(WORK TASK):
Your answer should be the lines from the one containing "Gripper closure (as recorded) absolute" through the final line below, copied exactly.
=== Section Start ===
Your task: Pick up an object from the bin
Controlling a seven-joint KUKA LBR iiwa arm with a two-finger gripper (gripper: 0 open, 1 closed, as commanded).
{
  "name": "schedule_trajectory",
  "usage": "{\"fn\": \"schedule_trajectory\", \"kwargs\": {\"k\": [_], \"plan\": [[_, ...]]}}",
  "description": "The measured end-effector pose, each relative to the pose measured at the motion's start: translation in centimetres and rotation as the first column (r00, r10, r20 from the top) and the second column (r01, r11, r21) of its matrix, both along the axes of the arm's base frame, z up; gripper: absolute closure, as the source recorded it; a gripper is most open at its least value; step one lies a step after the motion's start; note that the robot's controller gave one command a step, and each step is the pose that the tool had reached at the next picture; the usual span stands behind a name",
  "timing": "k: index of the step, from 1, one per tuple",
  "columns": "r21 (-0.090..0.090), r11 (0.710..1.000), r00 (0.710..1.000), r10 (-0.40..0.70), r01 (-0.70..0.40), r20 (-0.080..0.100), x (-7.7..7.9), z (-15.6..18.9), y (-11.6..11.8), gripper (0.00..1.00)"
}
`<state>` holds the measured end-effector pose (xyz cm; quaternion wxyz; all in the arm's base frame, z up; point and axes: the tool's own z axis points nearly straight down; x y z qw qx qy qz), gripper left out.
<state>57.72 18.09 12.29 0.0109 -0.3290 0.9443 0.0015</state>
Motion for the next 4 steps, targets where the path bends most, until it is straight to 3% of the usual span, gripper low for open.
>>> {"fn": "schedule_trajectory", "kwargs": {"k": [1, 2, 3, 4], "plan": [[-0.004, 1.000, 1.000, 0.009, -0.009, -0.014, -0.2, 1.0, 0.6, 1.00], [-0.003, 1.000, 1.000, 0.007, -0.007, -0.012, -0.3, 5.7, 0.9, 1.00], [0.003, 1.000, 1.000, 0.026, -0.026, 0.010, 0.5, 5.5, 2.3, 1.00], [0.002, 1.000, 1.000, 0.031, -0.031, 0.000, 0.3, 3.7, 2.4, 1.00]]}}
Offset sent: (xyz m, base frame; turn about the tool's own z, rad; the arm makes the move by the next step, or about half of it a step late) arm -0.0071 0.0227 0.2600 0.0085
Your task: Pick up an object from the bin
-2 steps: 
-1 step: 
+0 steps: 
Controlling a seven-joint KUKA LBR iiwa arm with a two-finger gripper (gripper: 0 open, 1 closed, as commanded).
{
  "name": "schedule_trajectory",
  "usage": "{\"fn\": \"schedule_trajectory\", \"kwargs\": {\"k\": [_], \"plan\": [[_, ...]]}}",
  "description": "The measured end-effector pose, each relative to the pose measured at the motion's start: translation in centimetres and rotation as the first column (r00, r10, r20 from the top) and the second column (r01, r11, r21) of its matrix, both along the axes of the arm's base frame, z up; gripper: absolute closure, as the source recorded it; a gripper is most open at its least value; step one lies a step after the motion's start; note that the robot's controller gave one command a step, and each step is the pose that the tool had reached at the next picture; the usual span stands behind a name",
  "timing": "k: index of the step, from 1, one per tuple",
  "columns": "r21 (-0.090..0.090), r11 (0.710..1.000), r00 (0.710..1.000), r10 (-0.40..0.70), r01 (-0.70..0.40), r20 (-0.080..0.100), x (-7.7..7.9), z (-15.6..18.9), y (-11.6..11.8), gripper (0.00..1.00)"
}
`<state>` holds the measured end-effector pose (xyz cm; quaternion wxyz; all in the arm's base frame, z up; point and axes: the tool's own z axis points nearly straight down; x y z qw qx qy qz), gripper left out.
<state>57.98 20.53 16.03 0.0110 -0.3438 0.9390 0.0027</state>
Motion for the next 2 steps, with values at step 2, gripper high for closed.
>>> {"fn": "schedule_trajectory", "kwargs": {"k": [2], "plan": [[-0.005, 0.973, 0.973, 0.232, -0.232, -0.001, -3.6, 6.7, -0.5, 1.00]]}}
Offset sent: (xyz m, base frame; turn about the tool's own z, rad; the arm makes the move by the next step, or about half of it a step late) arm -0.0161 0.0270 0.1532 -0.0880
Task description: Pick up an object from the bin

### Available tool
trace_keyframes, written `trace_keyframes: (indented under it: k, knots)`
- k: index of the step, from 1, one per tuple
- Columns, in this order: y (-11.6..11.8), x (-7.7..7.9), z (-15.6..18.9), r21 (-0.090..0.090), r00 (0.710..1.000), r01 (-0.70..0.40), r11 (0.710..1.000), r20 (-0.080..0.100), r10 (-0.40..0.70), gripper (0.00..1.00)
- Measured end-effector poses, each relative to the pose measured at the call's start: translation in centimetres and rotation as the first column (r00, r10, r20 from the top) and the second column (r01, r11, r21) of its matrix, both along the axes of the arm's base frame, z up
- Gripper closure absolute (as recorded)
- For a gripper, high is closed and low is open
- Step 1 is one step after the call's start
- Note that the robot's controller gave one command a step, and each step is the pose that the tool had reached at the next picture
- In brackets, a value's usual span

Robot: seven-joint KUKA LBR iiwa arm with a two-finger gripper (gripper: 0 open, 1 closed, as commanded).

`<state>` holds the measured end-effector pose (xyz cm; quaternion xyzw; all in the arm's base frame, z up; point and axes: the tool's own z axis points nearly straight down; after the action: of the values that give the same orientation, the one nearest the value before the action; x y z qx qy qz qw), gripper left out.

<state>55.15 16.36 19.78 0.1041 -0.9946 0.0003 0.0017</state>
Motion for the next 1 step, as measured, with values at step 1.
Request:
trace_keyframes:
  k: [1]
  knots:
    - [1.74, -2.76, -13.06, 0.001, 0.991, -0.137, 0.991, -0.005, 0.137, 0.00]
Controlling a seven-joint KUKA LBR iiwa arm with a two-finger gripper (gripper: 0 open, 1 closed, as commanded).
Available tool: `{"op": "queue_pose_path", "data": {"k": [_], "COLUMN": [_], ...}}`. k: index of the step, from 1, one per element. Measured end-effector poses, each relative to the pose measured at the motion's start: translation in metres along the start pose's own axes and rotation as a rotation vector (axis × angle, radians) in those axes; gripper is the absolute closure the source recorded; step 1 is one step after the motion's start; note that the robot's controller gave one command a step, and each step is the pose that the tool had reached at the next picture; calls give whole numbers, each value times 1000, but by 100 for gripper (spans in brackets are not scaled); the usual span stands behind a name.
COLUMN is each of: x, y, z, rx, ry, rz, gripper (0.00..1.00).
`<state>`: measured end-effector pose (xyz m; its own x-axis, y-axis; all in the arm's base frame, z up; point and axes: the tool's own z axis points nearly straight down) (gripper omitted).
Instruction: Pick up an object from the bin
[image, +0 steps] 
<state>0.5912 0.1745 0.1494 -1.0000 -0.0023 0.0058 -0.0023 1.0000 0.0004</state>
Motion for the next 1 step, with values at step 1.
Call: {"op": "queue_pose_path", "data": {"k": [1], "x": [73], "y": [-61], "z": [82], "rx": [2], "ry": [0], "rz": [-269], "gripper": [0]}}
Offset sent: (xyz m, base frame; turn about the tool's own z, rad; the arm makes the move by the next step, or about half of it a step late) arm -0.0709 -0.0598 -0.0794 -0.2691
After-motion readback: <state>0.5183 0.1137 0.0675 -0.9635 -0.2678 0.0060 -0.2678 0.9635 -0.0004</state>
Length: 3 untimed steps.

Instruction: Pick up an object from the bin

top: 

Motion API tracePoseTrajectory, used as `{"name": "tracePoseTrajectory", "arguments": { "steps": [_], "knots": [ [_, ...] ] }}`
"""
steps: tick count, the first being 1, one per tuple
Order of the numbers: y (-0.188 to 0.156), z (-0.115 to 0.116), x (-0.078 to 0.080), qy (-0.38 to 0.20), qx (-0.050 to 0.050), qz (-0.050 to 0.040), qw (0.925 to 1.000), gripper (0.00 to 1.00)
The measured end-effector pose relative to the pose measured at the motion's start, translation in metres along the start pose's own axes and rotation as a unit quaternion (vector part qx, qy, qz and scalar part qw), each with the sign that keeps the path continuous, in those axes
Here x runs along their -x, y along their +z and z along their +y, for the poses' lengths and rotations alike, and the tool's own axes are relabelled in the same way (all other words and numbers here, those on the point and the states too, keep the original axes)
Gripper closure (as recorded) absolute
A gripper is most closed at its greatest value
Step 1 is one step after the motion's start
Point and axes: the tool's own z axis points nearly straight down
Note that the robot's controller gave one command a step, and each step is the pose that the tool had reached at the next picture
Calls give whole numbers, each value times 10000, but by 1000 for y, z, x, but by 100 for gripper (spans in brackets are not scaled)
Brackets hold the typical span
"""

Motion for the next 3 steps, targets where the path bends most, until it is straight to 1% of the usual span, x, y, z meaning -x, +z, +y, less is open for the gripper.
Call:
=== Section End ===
(REPLY TO THE EXERCISE):
Gripper closure (as recorded) absolute
A gripper is most closed at its greatest value
Step 1 is one step after the motion's start
Point and axes: the tool's own z axis points nearly straight down
Note that the robot's controller gave one command a step, and each step is the pose that the tool had reached at the next picture
Calls give whole numbers, each value times 10000, but by 1000 for y, z, x, but by 100 for gripper (spans in brackets are not scaled)
Brackets hold the typical span
"""

Motion for the next 3 steps, targets where the path bends most, until it is straight to 1% of the usual span, x, y, z meaning -x, +z, +y, less is open for the gripper.
Call:

There is no more output to give.